Running through a forest
Running through a forest  

   Managing each character's Abilities will be key to winning many battles, and Final Fantasy IX's interface makes it simple. Upon gaining a new ability, simply go into the Ability screen (which can be selected from the in-game menu screen). The character will have a set number of Ability Points which can be allocated among the different abilities. For example, say Vivi has twenty Ability Points, and has the Auto-Life, High Tide, and Antibody abilities available. Auto-Life will resurrect him if killed, so that gets equipped, at a cost of twelve Ability Points. There are eight points left, and High Tide will use eight points. If it is equipped, Antibody cannot be used. Many more Abilities than these three will become available throughout the game, so it's important to manage them well.

   As with the previous two games in the Final Fantasy series, Final Fantasy IX features far fewer memorable music tracks than its Super Nintendo predecessors. Although the music in Final Fantasy IX is still excellent from a technical standpoint, the soundtrack as a whole doesn't carry the emotional weight of Xenogears or Final Fantasy VI. While there are still a number of standout tracks, most of Final Fantasy IX's music is built around the atmosphere of each scene. It works quite well inside of the game, yet won't warrant a soundtrack purchase for most gamers.

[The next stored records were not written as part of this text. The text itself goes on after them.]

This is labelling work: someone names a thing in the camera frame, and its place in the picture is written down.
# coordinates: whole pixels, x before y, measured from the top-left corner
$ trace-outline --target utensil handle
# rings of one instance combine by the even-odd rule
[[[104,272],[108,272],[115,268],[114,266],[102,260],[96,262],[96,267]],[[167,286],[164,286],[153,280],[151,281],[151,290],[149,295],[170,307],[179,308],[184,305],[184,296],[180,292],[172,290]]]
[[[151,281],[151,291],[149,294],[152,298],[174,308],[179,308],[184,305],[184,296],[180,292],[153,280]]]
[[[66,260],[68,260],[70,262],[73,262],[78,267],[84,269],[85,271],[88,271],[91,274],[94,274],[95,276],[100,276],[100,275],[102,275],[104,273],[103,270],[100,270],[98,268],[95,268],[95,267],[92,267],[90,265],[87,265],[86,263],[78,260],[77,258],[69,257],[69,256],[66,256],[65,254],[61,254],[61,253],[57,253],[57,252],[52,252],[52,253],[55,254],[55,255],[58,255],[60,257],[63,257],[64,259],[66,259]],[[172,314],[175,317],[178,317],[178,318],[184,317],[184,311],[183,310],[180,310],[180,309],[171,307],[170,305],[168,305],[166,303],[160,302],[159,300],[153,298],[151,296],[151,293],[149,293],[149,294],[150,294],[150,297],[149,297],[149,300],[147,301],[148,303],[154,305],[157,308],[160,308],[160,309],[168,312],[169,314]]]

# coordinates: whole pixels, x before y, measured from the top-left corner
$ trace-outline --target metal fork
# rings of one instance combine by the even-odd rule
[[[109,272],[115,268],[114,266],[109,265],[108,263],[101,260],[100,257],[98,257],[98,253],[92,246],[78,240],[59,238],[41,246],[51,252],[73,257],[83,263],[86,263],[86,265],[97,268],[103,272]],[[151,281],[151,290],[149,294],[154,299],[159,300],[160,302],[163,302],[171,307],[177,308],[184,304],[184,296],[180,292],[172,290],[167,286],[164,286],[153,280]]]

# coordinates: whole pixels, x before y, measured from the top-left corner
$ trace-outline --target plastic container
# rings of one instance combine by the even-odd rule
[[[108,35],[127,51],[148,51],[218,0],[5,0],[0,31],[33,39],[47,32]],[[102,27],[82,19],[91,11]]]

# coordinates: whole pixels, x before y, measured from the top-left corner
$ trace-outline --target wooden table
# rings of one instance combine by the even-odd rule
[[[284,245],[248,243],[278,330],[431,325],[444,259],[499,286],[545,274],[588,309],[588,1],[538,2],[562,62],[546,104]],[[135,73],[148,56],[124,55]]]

   Final Fantasy IX has nearly all the cards stacked in its favor. While the actual gameplay in the Final Fantasy series is showing its age, the presentation and character development has improved with each game, and with Final Fantasy IX it's stunning throughout the entire game, right up to the truly amazing ending. To combine fresh new gameplay with this kind of presentation is an incredibly thrilling concept, and as Square prepares to move the series now to the PlayStation 2, they may perhaps be doing just that. So, in essence, this could be the last traditional Final Fantasy game. If so, then this era ends on a proud, high note; for not only is Final Fantasy IX the best Final Fantasy to grace the PlayStation, it may very well be the best Final Fantasy to date.